= Freudian slip =

Concept in classical psychoanalysis

In psychoanalysis, a Freudian slip, also called parapraxis, is an error in speech, memory, or physical action that occurs due to the interference of an unconscious subdued wish or internal train of thought. Classical examples involve slips of the tongue, but psychoanalytic theory also embraces misreadings, mishearings, mistypings, temporary forgettings, and the mislaying and losing of objects.

==History==
=== Origin and development ===
"Freudian slip" is named after Sigmund Freud, who, in his 1901 book The Psychopathology of Everyday Life, described and analyzed a large number of seemingly trivial, even bizarre, or nonsensical errors and slips, most notably the Signorelli parapraxis. Freud himself referred to these slips as Fehlleistungen, meaning "faulty functions", "faulty actions", or "misperformances" in German. His English translator used the Greek term parapraxes (plural of parapraxis; from Greek παρά (para) 'beyond, past, by' and πρᾶξις (praxis) 'act, action'), and coined the term "symptomatic action".

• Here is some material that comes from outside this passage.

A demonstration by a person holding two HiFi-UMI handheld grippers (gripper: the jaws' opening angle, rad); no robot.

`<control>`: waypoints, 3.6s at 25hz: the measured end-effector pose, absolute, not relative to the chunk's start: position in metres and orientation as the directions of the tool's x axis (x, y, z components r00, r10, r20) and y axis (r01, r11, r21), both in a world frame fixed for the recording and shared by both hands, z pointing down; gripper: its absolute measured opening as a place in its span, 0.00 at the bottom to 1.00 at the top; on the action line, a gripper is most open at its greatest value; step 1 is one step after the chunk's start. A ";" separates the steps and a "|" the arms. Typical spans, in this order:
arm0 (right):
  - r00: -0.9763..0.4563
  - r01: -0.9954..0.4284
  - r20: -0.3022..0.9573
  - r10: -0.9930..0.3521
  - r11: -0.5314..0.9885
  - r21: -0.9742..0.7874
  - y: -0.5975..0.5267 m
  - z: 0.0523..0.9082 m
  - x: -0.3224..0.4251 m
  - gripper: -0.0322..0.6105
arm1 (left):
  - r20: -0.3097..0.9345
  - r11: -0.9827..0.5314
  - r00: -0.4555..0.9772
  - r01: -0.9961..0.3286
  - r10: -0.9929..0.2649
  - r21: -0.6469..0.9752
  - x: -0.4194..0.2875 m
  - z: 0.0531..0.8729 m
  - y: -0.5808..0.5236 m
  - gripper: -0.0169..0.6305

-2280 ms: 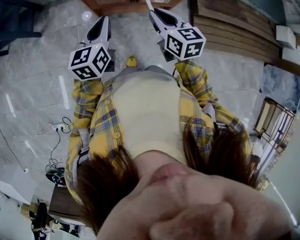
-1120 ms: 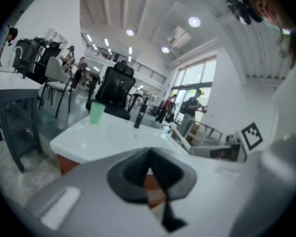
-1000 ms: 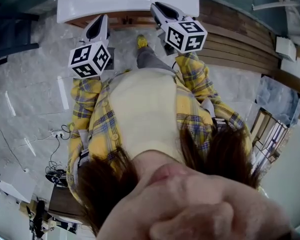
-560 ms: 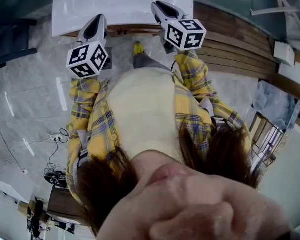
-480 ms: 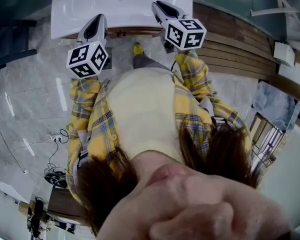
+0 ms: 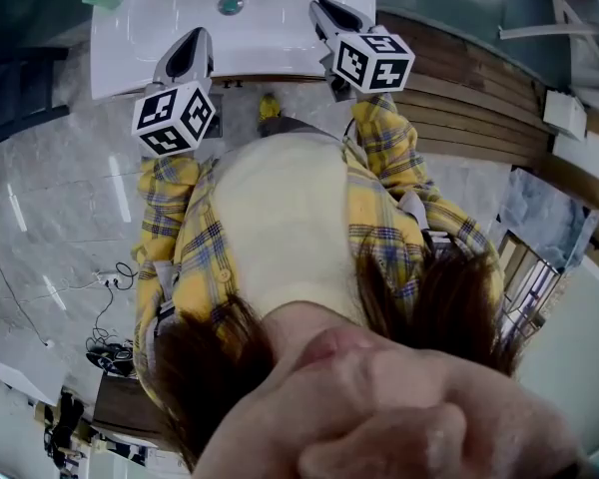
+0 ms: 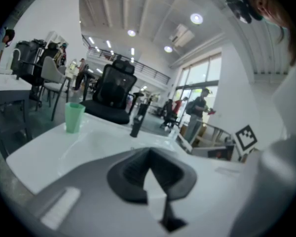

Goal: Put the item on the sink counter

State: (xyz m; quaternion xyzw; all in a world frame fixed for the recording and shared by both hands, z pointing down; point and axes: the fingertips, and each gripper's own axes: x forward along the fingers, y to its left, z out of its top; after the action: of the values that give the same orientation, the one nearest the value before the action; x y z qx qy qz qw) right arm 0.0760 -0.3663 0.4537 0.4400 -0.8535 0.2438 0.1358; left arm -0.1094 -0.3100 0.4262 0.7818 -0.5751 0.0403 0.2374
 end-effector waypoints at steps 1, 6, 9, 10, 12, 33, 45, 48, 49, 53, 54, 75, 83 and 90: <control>-0.571 -0.821 0.450 -0.687 0.489 -0.295 -0.371 0.456 0.079 0.13 | 0.336 -0.225 0.335 -0.919 -0.880 0.325 -0.108 0.427 -0.313 0.03; -0.541 -0.841 0.468 -0.698 0.464 -0.280 -0.388 0.465 0.098 0.13 | 0.337 -0.226 0.335 -0.919 -0.880 0.324 -0.099 0.431 -0.329 0.03; -0.523 -0.852 0.477 -0.706 0.445 -0.275 -0.398 0.471 0.109 0.13 | 0.340 -0.228 0.337 -0.919 -0.878 0.322 -0.093 0.434 -0.337 0.03; -0.517 -0.856 0.480 -0.708 0.439 -0.275 -0.401 0.472 0.113 0.13 | 0.342 -0.228 0.338 -0.919 -0.877 0.321 -0.092 0.435 -0.340 0.03; -0.506 -0.862 0.488 -0.711 0.427 -0.272 -0.406 0.476 0.119 0.13 | 0.347 -0.228 0.338 -0.919 -0.875 0.321 -0.089 0.438 -0.343 0.03; -0.330 -0.933 0.632 -0.702 0.344 -0.105 -0.422 0.519 0.170 0.13 | 0.372 -0.235 0.348 -0.919 -0.861 0.315 -0.069 0.450 -0.360 0.03; -0.254 -0.933 0.699 -0.668 0.360 0.005 -0.423 0.532 0.173 0.13 | 0.380 -0.234 0.344 -0.923 -0.859 0.306 -0.067 0.453 -0.364 0.03; -0.247 -0.931 0.705 -0.665 0.365 0.018 -0.423 0.534 0.172 0.13 | 0.380 -0.233 0.344 -0.922 -0.859 0.309 -0.068 0.454 -0.365 0.03; -0.244 -0.931 0.707 -0.663 0.365 0.020 -0.423 0.535 0.171 0.13 | 0.381 -0.233 0.344 -0.922 -0.858 0.309 -0.068 0.454 -0.366 0.03; -0.227 -0.931 0.717 -0.659 0.362 0.039 -0.422 0.538 0.173 0.13 | 0.389 -0.229 0.338 -0.926 -0.857 0.302 -0.069 0.456 -0.366 0.03; -0.222 -0.931 0.720 -0.658 0.362 0.044 -0.422 0.539 0.173 0.13 | 0.387 -0.228 0.339 -0.925 -0.857 0.304 -0.069 0.455 -0.366 0.03; -0.210 -0.934 0.709 -0.673 0.352 0.058 -0.416 0.536 0.176 0.13 | 0.375 -0.241 0.351 -0.920 -0.858 0.311 -0.070 0.451 -0.356 0.03; -0.190 -0.944 0.691 -0.697 0.323 0.067 -0.408 0.526 0.177 0.13 | 0.359 -0.275 0.385 -0.907 -0.850 0.320 -0.072 0.446 -0.354 0.03; -0.167 -0.956 0.667 -0.726 0.284 0.070 -0.396 0.509 0.175 0.13 | 0.351 -0.302 0.407 -0.899 -0.843 0.317 -0.081 0.438 -0.344 0.03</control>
State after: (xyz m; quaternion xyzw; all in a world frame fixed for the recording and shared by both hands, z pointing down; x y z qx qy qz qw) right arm 0.1752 -0.3959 0.5088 0.5679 -0.7404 0.1881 0.3065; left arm -0.0806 -0.3436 0.4378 0.8046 -0.5414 0.0589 0.2368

Freud's process of psychoanalysis is often described as being lengthy and complex, as was the case with many of the dreams in his 1899 book The Interpretation of Dreams. An obstacle facing the non-German-speaking reader is that Freud's emphasis on "slips of the tongue" in The Interpretation of Dreams led to the inclusion of a much colloquial and informal material that is extremely resistant to translations. As in the study of dreams, Freud discussed so-called "symptomatic actions" with the intention of demonstrating the existence of unconscious mental processes in healthy people:

In the same way that psycho-analysis makes use of dream interpretation, it also profits by the study of the numerous little slips and mistakes which people make—symptomatic actions, as they are called ... I have pointed out that these phenomena are not accidental, that they require more than physiological explanations, that they have a meaning and can be interpreted, and that one is justified in inferring from them the presence of restrained or repressed impulses and intentions.
— Freud, An Autobiographical Study (1925)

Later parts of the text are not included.